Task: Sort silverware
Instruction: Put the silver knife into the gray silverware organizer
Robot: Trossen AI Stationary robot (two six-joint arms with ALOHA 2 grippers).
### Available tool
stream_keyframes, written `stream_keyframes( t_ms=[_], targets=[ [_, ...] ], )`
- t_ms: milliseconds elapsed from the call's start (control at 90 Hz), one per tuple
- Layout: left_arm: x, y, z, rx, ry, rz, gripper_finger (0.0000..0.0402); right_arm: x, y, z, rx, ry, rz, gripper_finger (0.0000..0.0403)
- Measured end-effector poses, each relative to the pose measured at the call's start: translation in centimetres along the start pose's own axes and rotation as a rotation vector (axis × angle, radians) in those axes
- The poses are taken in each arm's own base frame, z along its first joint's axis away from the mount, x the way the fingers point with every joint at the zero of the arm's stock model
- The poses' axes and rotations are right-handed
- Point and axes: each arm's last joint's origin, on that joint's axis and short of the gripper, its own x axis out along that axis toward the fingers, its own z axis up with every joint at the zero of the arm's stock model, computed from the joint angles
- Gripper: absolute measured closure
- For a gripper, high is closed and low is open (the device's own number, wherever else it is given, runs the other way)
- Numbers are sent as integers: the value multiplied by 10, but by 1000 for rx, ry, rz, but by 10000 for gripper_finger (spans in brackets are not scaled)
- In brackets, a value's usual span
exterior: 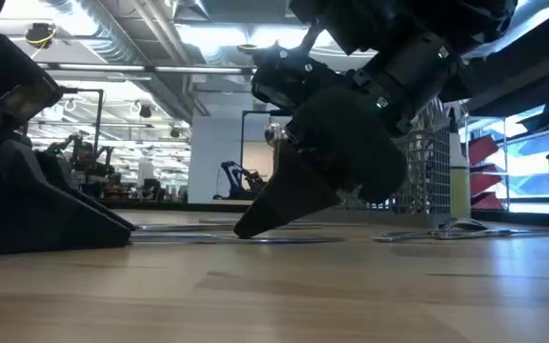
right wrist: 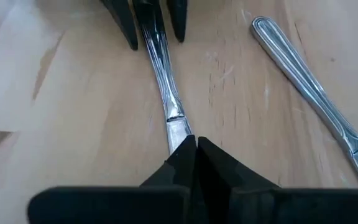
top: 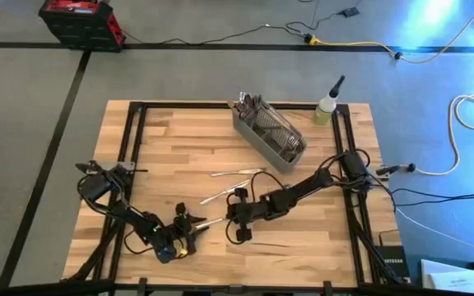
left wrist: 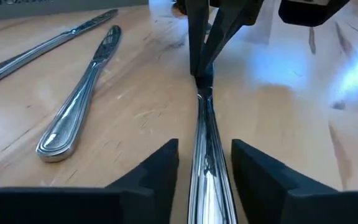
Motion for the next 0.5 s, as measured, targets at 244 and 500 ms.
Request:
stream_keyframes(
  t_ms=[244,500],
  targets=[
    [0,0,0,0,4,-3,292,0,0,0,-5,-2,-3,403],
    [0,0,0,-5,5,-4,342,0,-1,0,-9,-4,-6,403]
  ],
)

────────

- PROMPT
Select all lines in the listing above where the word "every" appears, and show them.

- ANSWER FOR THE TASK
- The poses are taken in each arm's own base frame, z along its first joint's axis away from the mount, x the way the fingers point with every joint at the zero of the arm's stock model
- Point and axes: each arm's last joint's origin, on that joint's axis and short of the gripper, its own x axis out along that axis toward the fingers, its own z axis up with every joint at the zero of the arm's stock model, computed from the joint angles

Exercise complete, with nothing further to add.